YOUR OBJECTIVE: Count every line below that contains "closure", then give that count and nothing else.

=== DATA TO USE ===

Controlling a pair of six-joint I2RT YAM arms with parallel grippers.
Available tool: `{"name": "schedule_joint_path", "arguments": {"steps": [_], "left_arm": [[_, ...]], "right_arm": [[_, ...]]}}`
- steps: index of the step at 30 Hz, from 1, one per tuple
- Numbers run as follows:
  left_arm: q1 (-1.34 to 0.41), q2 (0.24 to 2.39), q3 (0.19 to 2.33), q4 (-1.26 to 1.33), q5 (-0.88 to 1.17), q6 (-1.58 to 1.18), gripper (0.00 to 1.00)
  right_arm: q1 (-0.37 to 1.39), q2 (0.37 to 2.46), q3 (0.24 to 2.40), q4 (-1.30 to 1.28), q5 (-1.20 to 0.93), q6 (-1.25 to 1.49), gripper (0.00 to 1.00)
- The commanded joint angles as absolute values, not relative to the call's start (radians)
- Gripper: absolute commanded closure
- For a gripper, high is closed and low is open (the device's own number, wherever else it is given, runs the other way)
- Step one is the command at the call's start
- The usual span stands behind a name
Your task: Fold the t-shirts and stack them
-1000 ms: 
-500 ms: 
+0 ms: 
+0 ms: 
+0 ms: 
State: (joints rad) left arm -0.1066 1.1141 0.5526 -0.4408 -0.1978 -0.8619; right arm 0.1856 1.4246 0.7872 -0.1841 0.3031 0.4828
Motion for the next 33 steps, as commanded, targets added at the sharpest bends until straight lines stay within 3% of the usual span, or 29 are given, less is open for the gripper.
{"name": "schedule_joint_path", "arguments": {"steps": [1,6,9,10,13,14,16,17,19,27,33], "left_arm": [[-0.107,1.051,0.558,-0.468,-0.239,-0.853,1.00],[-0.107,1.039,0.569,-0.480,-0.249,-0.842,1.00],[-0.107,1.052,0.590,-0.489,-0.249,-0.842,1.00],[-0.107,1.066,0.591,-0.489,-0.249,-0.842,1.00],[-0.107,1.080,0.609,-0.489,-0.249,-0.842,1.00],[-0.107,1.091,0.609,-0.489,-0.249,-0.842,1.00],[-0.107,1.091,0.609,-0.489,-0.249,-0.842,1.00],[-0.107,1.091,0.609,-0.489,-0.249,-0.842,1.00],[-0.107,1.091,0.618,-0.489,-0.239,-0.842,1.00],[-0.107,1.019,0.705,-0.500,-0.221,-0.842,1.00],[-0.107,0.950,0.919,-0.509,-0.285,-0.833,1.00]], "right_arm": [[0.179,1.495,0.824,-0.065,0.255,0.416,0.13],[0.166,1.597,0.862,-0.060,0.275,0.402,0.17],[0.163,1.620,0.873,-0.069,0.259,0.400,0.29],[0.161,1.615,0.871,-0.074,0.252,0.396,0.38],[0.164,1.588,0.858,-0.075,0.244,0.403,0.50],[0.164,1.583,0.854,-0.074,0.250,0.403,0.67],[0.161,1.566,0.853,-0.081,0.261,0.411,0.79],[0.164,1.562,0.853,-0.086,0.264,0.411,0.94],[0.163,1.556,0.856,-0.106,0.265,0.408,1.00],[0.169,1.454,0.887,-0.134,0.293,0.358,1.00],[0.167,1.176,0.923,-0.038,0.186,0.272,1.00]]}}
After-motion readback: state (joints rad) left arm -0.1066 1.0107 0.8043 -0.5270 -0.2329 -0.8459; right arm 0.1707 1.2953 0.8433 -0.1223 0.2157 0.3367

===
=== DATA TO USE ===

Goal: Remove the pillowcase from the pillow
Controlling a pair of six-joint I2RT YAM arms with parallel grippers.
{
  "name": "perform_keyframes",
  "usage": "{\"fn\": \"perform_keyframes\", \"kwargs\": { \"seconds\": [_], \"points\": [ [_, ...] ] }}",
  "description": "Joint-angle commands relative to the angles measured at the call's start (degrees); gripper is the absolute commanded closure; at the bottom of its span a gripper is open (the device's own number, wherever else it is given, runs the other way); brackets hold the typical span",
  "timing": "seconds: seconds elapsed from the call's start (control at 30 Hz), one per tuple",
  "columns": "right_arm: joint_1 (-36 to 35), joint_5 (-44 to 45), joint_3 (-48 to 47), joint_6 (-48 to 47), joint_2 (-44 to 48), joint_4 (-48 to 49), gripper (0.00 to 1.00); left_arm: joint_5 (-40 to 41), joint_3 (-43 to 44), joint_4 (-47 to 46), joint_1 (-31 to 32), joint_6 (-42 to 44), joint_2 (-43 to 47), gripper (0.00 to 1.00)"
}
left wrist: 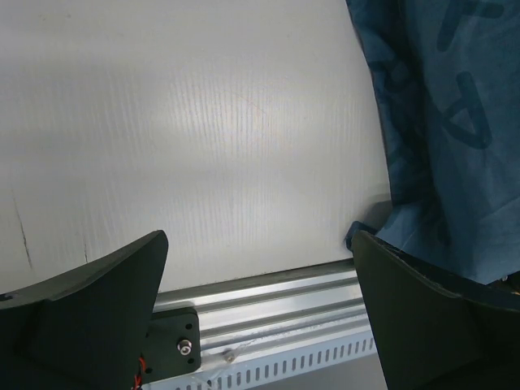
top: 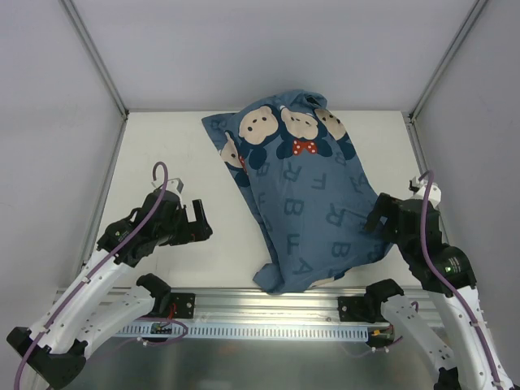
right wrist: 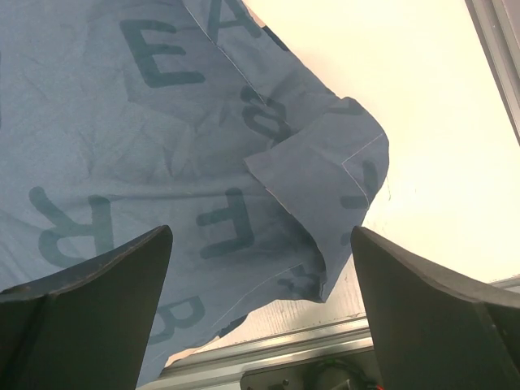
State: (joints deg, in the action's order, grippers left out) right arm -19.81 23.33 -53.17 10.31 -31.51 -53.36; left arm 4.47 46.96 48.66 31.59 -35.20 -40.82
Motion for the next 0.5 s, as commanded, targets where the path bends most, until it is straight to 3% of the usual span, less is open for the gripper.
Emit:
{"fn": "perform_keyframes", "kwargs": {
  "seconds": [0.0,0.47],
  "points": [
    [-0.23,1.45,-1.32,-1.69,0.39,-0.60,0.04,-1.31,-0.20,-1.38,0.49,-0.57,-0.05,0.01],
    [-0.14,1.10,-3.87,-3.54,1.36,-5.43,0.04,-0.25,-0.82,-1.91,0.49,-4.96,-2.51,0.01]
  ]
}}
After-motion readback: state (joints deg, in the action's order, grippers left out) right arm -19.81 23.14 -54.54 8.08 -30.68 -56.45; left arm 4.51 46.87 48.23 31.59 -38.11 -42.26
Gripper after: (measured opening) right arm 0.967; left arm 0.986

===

WRITTEN RESPONSE: 2